'An international approach to establishing a Competent Authority to manage and protect traditional knowledge' by
Fiona Martin, Ann Cahill, Evana Wright and Natalie Stoianoff in (2019)
Alternative Law Journal comments
This article discusses the establishment of a Competent Authority in accordance with the Nagoya Protocol to ensure that traditional knowledge of Indigenous communities is accessed subject to free, prior and informed consent and the fair and equitable sharing of benefits arising out of such use. It builds on research expressing the view that the design and development of a Competent Authority should take a grass roots approach. It analyses the authorities established in the Cook Islands and Vanuatu that include significant Indigenous voice and concludes with comments on the attributes of each system and its limitations.
The authors state
The purpose of the ‘Nagoya Protocol on Access to Genetic Resources and the Fair and Equitable Sharing of Benefits Arising from their Utilization to the Convention on Biological Diversity’ 2010 (the Nagoya Protocol) is to implement one of the three main objectives of the Convention on Biological Diversity 1992 (CBD). The Protocol focuses on the fair and equitable sharing of benefits arising from the utilisation of genetic resources.
Article 13 of the Nagoya Protocol sets out criteria for the establishment of what is termed a ‘Competent Authority’. A Competent Authority is recommended by the United Nations to ensure that Indigenous communities are properly consulted and can provide free, prior and informed consent when their traditional knowledge is accessed and that they are able to take advantage of fair and equitable benefits when this occurs.

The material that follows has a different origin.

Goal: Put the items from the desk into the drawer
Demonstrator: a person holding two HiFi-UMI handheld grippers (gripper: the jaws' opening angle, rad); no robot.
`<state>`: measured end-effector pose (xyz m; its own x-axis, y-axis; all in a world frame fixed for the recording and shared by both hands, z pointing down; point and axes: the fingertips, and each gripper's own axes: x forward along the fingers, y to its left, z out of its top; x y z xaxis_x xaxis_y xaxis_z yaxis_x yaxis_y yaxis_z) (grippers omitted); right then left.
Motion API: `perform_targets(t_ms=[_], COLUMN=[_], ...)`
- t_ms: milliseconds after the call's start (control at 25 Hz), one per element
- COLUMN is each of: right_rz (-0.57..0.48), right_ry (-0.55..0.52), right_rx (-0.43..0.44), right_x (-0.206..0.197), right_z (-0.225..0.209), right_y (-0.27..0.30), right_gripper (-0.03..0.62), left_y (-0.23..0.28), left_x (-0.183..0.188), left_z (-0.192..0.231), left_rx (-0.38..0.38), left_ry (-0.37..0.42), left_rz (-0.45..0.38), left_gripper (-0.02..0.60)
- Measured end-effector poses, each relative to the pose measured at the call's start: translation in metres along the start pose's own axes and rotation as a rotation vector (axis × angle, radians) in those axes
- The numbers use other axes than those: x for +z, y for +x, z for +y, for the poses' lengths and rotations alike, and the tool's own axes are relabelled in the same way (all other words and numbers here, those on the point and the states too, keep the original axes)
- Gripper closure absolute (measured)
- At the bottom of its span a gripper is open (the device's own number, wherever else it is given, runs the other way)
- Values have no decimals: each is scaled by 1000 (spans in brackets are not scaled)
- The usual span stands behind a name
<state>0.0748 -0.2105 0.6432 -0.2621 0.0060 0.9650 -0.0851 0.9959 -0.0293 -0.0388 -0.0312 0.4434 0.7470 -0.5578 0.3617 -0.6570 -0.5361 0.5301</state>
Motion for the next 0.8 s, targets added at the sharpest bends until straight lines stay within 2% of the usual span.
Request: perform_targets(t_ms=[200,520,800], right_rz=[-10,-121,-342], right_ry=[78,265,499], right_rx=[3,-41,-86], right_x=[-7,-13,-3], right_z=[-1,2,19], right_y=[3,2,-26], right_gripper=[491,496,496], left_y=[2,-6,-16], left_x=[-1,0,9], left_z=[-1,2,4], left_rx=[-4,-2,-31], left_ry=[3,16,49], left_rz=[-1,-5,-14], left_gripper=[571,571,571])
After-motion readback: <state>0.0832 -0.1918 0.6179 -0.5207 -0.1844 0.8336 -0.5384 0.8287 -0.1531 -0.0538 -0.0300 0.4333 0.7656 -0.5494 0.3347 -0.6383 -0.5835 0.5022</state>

This article provides insights into what is meant by a Competent Authority at the international level, and by two countries that have established competent authorities that are separate to their governments. It builds on the work of other researchers in this area, highlighting the fact that for a Competent Authority to function effectively its design, development and operation must incorporate participation from Indigenous Australians. The authors have examined the legislation of 69 different countries that have Indigenous populations and determined that 20 of these countries have legislation providing for a Competent Authority regulating access and benefit sharing in relation to traditional knowledge. On further examination of the legislation it has been found that only two countries out of the 20 – the Cook Islands and Vanuatu – have established Competent Authorities that are separate to government. The article examines the approaches taken in each of these countries and concludes with thoughts about the effectiveness of the Cook Islands and Vanuatu processes.